*WHAT THE TASK REQUIRES*.
Find every line below where the string "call" shows up, and copy those lines.

(SOURCE MATERIAL)

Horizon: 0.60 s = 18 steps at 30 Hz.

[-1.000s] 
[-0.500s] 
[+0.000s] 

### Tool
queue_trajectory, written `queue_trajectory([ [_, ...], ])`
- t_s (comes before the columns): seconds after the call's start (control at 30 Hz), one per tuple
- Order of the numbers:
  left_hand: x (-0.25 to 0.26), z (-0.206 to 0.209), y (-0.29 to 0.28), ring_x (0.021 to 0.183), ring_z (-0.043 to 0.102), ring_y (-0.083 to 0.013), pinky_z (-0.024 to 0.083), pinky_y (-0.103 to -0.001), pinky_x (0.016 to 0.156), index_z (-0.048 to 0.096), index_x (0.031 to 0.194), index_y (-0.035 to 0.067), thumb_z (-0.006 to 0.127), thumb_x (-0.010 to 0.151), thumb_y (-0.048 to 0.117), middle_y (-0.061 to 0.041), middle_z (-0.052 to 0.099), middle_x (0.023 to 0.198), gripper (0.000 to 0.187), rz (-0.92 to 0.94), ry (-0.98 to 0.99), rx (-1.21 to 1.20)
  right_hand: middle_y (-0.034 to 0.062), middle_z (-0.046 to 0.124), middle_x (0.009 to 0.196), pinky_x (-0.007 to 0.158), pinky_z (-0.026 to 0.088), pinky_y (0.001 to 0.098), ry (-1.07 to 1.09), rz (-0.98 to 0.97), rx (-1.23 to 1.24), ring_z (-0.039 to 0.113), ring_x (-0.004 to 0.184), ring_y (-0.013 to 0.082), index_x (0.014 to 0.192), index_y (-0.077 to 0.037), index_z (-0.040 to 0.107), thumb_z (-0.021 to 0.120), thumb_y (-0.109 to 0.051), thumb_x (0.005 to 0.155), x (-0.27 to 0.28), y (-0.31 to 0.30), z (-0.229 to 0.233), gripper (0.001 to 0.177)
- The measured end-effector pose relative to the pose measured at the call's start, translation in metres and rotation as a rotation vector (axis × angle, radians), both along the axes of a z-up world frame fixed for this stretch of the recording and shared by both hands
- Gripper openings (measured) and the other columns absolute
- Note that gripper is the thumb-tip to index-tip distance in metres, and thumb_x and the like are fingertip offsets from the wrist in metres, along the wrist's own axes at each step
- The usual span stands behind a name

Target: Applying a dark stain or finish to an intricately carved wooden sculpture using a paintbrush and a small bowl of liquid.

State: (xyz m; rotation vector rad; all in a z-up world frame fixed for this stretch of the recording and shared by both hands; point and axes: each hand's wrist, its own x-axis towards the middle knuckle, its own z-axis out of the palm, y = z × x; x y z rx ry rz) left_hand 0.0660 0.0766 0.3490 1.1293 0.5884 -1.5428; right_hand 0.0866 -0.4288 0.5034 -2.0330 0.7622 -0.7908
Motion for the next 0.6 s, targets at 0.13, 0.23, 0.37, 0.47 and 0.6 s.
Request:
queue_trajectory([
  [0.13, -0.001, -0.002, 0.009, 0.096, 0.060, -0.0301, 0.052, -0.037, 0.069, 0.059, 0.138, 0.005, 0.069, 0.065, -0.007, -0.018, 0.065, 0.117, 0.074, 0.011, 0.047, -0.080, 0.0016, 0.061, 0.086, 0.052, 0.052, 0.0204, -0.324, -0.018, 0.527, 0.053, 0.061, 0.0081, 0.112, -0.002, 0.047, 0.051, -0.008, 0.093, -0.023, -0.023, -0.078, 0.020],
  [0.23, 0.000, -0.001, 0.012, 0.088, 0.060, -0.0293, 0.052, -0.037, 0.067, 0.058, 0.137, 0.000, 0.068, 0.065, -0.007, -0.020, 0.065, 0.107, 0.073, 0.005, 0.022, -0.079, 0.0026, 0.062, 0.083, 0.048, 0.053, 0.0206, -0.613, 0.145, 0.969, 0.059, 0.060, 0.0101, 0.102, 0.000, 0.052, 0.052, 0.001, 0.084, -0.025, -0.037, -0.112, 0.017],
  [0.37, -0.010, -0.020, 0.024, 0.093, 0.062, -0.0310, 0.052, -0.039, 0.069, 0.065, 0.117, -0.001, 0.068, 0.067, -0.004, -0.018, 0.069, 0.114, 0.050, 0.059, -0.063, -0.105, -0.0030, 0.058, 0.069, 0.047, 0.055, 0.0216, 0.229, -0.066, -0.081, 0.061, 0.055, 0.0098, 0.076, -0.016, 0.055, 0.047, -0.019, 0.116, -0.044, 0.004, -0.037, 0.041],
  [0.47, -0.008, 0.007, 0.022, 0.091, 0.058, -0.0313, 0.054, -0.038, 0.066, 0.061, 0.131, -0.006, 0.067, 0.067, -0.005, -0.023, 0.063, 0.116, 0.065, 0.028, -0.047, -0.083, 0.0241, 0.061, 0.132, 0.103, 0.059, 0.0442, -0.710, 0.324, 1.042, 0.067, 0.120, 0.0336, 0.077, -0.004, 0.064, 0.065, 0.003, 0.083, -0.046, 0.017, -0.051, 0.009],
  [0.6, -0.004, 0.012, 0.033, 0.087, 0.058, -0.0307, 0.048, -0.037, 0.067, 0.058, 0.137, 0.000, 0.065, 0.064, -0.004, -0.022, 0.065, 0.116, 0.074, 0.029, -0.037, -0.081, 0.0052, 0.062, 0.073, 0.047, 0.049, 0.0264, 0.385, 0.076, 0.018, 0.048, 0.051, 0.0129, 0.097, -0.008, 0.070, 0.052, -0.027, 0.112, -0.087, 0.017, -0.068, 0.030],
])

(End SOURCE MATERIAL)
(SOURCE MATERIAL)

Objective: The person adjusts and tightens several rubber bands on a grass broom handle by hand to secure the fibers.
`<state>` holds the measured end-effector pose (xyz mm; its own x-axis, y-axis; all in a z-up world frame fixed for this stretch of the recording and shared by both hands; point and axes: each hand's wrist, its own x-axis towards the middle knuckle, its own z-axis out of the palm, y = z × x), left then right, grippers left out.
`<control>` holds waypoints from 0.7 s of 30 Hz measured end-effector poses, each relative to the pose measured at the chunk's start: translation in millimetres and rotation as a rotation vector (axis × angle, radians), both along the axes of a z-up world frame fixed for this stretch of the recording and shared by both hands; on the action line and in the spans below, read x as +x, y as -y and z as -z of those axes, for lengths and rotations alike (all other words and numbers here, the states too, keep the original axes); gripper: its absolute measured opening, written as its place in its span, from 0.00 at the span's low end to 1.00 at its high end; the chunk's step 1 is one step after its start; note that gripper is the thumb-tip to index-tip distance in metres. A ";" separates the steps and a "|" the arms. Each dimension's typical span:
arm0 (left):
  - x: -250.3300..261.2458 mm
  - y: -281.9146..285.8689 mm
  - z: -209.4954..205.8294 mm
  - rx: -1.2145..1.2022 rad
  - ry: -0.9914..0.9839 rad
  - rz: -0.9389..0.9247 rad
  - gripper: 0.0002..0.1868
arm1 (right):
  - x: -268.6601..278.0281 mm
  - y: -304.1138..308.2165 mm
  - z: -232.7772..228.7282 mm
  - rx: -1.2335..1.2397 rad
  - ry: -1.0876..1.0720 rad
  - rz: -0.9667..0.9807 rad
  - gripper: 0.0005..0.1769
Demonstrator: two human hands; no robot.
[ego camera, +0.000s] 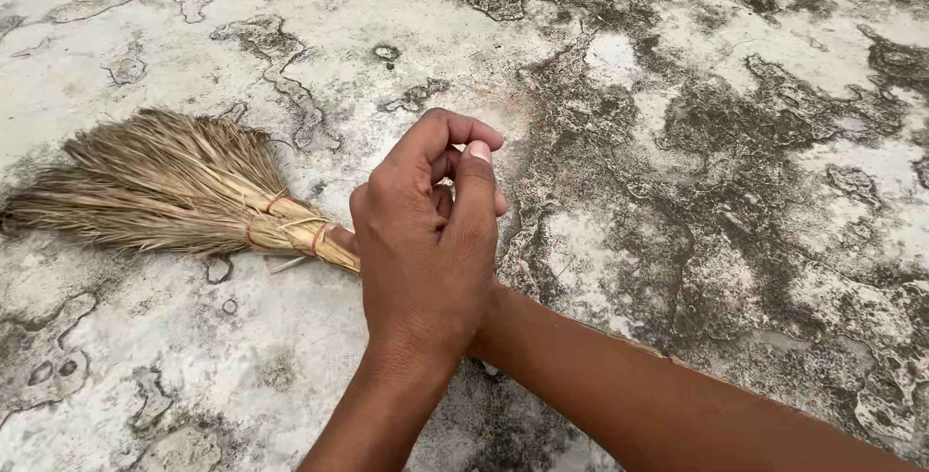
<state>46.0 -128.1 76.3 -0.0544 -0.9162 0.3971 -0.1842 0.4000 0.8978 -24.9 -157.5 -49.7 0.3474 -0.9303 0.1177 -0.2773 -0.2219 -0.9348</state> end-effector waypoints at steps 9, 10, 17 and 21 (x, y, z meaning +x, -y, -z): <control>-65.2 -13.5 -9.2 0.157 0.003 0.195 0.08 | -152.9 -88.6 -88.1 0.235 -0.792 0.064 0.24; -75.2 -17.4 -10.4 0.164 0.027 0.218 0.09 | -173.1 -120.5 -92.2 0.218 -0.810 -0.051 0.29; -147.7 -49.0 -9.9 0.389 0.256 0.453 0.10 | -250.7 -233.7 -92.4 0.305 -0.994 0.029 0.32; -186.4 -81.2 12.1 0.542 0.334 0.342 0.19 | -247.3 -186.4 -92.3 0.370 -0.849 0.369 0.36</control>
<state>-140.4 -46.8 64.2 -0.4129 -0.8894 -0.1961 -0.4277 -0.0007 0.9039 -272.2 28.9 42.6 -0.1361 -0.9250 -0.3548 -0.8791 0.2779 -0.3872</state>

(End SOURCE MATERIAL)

*ANSWER AREA*.
- t_s (comes before the columns): seconds after the call's start (control at 30 Hz), one per tuple
- The measured end-effector pose relative to the pose measured at the call's start, translation in metres and rotation as a rotation vector (axis × angle, radians), both along the axes of a z-up world frame fixed for this stretch of the recording and shared by both hands

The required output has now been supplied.